MM- I met him, let me see, it was 51, no, 52, "Fidelio" at La Scala. And when I tell you he was the opposite of what you describe... there were a lot of years in between.
MM- You can believe me...
BN- I do.
MM- He was a nice, friendly person, ready to help you. I remember once Windgassen was hoarse, and he said "If you don't have the high note, turn your back, and I'll cover you with the orchestra."
BN- Of course he would have lost his fee for the evening if Windgassen hadn't sung.
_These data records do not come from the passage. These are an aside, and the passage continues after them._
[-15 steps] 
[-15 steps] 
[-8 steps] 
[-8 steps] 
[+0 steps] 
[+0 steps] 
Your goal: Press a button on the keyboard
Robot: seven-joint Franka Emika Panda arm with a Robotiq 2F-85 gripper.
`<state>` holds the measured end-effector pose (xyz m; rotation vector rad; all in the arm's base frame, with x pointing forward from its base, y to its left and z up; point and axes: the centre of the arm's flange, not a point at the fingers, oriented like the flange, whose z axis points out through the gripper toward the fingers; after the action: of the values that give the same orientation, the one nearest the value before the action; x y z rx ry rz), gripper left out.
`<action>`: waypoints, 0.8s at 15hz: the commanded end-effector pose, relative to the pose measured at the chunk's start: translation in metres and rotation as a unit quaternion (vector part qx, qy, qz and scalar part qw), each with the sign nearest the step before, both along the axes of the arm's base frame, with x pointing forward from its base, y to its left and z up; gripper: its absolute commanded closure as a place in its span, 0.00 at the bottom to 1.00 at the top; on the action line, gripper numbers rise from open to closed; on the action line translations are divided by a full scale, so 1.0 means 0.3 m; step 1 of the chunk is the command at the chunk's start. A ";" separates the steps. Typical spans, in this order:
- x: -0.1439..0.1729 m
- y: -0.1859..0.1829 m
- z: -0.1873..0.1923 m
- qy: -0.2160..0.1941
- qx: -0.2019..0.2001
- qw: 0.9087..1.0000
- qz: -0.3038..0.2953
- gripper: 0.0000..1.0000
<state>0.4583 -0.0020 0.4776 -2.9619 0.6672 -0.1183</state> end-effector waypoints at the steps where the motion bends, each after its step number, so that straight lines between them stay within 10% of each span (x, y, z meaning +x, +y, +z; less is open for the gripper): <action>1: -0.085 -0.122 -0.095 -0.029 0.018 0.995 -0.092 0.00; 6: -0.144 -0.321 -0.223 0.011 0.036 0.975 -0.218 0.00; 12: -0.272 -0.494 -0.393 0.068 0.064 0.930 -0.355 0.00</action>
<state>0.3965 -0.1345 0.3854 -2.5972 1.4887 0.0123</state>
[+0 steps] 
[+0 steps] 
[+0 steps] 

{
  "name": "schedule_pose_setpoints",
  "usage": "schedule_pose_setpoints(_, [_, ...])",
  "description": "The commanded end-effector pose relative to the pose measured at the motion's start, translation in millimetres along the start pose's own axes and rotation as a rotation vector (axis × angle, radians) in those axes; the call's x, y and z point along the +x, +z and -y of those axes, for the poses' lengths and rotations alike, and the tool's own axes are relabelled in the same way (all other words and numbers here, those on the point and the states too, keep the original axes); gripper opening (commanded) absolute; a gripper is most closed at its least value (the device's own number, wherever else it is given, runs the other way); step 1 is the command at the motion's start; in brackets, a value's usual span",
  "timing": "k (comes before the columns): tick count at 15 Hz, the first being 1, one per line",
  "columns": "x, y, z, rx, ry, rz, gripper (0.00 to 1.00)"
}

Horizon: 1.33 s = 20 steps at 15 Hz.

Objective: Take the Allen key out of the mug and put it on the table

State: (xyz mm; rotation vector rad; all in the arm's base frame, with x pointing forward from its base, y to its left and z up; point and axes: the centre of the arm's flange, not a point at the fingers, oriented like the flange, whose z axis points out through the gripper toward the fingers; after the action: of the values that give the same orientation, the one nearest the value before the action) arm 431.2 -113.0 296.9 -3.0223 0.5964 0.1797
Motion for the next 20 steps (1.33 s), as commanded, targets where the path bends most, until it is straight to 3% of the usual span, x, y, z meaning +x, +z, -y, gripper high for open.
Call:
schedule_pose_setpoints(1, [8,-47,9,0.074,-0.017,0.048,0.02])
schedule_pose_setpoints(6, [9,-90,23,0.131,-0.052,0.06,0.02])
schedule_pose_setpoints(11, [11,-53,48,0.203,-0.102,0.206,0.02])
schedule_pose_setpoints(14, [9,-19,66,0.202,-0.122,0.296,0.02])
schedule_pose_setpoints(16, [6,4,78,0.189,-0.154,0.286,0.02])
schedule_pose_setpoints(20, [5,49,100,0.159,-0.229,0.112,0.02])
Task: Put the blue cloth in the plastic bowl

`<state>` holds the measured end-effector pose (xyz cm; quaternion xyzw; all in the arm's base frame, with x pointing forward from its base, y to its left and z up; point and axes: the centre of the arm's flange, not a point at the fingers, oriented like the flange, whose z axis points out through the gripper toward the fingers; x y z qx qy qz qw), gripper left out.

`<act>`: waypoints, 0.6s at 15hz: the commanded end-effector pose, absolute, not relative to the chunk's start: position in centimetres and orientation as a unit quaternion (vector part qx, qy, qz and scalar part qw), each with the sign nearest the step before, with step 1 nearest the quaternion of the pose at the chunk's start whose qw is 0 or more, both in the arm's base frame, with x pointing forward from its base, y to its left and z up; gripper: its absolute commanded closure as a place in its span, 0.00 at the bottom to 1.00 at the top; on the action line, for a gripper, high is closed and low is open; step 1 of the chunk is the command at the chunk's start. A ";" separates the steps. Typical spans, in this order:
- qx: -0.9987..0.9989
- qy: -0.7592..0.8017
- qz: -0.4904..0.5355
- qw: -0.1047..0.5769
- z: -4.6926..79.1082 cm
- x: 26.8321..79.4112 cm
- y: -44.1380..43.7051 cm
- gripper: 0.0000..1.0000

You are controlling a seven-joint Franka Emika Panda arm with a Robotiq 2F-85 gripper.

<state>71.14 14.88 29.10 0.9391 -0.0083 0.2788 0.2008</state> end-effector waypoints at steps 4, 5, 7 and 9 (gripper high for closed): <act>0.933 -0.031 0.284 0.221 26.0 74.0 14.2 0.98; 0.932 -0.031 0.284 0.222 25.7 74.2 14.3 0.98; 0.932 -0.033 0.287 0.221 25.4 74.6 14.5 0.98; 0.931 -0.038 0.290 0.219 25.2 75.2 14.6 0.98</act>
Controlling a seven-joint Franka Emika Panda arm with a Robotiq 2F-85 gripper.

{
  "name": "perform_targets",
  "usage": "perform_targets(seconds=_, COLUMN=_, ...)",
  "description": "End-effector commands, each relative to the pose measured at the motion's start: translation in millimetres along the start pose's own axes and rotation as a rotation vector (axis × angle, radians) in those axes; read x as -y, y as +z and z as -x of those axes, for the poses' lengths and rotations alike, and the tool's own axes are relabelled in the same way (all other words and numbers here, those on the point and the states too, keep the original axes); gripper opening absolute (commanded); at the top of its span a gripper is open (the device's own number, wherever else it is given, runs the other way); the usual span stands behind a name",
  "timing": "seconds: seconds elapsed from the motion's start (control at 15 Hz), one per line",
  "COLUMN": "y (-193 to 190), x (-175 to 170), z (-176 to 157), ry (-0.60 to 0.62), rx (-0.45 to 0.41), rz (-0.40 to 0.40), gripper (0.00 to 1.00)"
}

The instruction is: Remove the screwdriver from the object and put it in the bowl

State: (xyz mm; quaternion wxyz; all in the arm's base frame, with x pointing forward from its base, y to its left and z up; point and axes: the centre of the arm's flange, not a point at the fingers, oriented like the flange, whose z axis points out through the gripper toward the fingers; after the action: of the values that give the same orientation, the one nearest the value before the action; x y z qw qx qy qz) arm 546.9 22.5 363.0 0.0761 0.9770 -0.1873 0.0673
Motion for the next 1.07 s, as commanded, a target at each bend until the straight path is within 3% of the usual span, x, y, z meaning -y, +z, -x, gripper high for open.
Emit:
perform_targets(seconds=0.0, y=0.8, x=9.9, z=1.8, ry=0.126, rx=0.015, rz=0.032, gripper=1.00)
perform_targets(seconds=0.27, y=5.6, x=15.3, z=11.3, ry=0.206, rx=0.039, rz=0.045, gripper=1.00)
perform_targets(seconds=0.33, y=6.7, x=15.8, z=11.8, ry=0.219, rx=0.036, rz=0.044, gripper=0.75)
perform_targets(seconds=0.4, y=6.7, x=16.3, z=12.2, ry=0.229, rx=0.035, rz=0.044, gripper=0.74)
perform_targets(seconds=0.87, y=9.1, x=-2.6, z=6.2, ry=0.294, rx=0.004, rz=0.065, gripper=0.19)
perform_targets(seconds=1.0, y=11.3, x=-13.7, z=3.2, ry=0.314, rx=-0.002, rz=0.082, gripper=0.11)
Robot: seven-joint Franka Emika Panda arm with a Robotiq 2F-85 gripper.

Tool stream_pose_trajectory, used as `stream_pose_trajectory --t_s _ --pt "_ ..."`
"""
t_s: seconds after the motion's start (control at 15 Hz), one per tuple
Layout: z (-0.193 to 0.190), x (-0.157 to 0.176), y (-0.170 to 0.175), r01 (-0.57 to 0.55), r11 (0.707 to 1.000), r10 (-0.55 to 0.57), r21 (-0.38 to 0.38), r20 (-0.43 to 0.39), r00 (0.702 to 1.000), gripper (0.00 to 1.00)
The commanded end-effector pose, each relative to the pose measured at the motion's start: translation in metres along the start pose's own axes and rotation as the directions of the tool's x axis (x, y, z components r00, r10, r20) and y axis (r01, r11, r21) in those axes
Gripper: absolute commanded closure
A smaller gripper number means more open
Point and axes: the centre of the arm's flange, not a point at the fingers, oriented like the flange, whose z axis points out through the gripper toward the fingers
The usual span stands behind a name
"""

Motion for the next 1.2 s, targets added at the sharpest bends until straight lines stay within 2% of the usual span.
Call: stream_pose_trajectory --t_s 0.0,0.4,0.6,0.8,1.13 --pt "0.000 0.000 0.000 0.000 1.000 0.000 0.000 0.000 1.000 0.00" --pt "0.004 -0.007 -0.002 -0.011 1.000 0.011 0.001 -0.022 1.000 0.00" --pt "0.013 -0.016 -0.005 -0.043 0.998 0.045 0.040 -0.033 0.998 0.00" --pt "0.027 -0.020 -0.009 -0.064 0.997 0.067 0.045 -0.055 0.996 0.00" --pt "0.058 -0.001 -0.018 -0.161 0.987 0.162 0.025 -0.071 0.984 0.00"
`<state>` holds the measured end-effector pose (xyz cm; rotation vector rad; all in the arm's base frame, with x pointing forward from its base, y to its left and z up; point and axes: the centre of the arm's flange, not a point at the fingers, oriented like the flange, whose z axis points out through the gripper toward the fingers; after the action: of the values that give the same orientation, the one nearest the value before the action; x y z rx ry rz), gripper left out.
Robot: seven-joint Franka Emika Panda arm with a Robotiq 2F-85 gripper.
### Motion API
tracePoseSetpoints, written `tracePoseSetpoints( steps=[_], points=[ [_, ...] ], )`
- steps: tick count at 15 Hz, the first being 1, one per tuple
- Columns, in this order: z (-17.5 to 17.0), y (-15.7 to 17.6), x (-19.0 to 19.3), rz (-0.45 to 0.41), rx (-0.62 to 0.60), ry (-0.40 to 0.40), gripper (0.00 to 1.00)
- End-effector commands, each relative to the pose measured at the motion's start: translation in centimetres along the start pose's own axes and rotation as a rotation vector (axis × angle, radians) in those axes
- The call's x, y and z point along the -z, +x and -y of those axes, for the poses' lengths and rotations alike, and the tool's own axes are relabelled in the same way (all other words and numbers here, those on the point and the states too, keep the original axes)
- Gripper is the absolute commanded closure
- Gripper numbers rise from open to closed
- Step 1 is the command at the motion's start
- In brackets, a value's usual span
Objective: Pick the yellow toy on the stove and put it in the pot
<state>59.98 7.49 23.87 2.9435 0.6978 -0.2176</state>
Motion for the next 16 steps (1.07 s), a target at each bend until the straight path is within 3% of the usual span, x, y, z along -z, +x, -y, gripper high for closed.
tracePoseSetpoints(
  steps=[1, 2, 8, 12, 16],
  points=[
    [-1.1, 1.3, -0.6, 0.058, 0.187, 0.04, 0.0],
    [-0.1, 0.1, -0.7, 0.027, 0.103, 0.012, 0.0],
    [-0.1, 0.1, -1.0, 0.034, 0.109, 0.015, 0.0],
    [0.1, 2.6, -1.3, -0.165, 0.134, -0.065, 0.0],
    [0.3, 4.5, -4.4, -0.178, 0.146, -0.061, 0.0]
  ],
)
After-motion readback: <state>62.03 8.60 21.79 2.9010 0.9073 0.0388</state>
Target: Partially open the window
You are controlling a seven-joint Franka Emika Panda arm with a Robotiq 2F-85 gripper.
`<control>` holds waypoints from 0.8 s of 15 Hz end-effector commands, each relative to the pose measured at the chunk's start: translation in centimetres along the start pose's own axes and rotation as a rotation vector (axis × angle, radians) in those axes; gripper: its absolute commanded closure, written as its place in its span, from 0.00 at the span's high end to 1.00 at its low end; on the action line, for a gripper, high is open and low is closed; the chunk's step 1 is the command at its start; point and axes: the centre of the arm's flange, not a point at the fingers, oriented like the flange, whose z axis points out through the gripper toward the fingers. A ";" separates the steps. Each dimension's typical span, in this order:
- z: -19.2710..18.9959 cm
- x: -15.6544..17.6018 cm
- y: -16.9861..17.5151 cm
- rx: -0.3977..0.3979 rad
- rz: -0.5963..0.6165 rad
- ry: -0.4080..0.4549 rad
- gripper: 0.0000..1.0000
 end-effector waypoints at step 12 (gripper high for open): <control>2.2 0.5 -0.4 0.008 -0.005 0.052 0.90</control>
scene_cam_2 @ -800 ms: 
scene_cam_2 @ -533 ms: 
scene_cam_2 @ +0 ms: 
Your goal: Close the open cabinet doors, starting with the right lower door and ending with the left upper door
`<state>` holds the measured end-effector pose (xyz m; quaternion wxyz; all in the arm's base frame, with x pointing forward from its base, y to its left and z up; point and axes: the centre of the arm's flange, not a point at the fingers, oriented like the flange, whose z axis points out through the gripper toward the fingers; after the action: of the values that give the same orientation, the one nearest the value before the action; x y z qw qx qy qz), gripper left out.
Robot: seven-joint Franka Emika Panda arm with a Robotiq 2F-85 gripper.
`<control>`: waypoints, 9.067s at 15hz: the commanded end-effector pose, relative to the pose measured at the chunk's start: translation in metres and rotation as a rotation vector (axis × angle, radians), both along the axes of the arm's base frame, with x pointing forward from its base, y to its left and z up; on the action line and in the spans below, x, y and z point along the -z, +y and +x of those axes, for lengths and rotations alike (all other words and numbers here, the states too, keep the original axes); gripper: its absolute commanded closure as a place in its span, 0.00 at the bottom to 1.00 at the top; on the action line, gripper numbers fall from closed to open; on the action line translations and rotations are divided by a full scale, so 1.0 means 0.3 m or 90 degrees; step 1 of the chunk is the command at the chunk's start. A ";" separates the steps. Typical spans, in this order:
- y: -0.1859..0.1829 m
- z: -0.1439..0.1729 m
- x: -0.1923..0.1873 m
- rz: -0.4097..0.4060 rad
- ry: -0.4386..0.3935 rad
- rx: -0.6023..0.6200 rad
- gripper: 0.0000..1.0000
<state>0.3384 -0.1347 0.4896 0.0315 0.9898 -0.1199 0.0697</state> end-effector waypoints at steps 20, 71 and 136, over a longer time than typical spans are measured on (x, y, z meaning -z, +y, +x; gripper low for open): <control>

MM- He was a real "Kumpel" (pal, companion) and I know you don't believe me, but it is true. He went out for lunch with us in Milan, (wondering noises from Nilsson!) he rehearsed with us, he played the piano from the conductor's score... he played "Tristan" from the score!....for 4 years he was a totally normal person, in German we say a "Kumpel." Not like in your time. I know, you are perfectly right. But earlier he wasn't like that. When he stage directed, the lighting... he let someone else do that. And his staging was so musical, every movement came out of the music, that was wonderful for us. But of course, for Wieland it was too much!
(Audio clip of Varnay singing the end of the Liebestod)
MM- That was the best thing Wieland ever did... that she didn't fall to the floor as she usually does, she raised her arms up, and slowly disappeared from the feet upwards.
BN- It is Isolde's Transfiguration, not her death.
MM- Yes, but usually she really sinks to the floor and dies. It was her disappearing into nothingness that was so different. I learned something from him. He couldn't demonstrate, it was terrible when he did, but he showed me something that I had always felt instinctively. Like Furtwaengler.
AV- He often stood with his fists clenched... that was his standard position at the time, because he hadn't made contact with his own body yet. But what his face and words expressed... he spoke the words, or marked the music a bit... but you could see behind his face the expression he wanted. And movements, he didn't want you thrashing your arms around, although he never used the word, but he didn't want movements that didn't mean anything. He'd say "That's too much" or "That's not enough." He always got to the core of the role, or the work, and he could explain it so that it was clear to us, and he could get it out of us, but each in our own way. He said to me "Moedl is all emotion and heart. You are more intellectual." I was trained that way at home, never to lose control. Martha sometimes just let go, let her emotions carry her away, and I thought "Will she able to get through it?" But for Martha, that fire was the right thing. If I had done it, it would just have been a copy.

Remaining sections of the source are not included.